### Task description
Your answer should consist only of the lines below from the one with "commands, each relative" through the one with "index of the", copied exactly.
Top of Given material
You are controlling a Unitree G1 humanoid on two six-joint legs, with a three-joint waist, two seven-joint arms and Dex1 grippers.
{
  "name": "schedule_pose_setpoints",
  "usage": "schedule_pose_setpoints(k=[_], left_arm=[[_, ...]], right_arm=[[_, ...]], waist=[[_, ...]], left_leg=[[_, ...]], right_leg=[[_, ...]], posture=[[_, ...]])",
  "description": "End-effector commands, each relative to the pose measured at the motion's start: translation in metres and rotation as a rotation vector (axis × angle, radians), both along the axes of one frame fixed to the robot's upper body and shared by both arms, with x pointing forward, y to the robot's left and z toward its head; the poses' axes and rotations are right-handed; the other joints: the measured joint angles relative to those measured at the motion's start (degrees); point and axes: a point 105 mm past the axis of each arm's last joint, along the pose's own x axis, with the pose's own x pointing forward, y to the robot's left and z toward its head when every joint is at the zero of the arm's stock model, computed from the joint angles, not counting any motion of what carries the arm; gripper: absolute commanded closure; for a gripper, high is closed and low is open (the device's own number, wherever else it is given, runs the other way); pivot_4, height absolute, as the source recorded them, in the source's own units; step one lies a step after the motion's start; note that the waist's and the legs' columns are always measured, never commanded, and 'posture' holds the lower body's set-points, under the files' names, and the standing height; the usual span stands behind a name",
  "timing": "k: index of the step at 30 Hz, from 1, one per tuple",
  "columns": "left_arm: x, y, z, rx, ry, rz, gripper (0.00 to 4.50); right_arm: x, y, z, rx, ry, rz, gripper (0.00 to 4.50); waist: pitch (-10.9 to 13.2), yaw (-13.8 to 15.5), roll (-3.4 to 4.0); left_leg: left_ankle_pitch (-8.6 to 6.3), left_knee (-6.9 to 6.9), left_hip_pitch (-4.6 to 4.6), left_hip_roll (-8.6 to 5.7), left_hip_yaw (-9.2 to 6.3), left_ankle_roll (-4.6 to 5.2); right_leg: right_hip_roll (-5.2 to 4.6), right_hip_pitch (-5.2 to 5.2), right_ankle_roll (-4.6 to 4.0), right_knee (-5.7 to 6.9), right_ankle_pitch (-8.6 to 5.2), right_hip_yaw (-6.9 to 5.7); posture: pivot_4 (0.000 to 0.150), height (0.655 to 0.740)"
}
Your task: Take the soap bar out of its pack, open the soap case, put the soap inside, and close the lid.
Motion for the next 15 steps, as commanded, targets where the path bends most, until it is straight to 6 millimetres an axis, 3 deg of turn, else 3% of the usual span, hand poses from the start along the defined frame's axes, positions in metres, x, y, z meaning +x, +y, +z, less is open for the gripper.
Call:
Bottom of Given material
### Answer space
  "description": "End-effector commands, each relative to the pose measured at the motion's start: translation in metres and rotation as a rotation vector (axis × angle, radians), both along the axes of one frame fixed to the robot's upper body and shared by both arms, with x pointing forward, y to the robot's left and z toward its head; the poses' axes and rotations are right-handed; the other joints: the measured joint angles relative to those measured at the motion's start (degrees); point and axes: a point 105 mm past the axis of each arm's last joint, along the pose's own x axis, with the pose's own x pointing forward, y to the robot's left and z toward its head when every joint is at the zero of the arm's stock model, computed from the joint angles, not counting any motion of what carries the arm; gripper: absolute commanded closure; for a gripper, high is closed and low is open (the device's own number, wherever else it is given, runs the other way); pivot_4, height absolute, as the source recorded them, in the source's own units; step one lies a step after the motion's start; note that the waist's and the legs' columns are always measured, never commanded, and 'posture' holds the lower body's set-points, under the files' names, and the standing height; the usual span stands behind a name",
  "timing": "k: index of the step at 30 Hz, from 1, one per tuple",

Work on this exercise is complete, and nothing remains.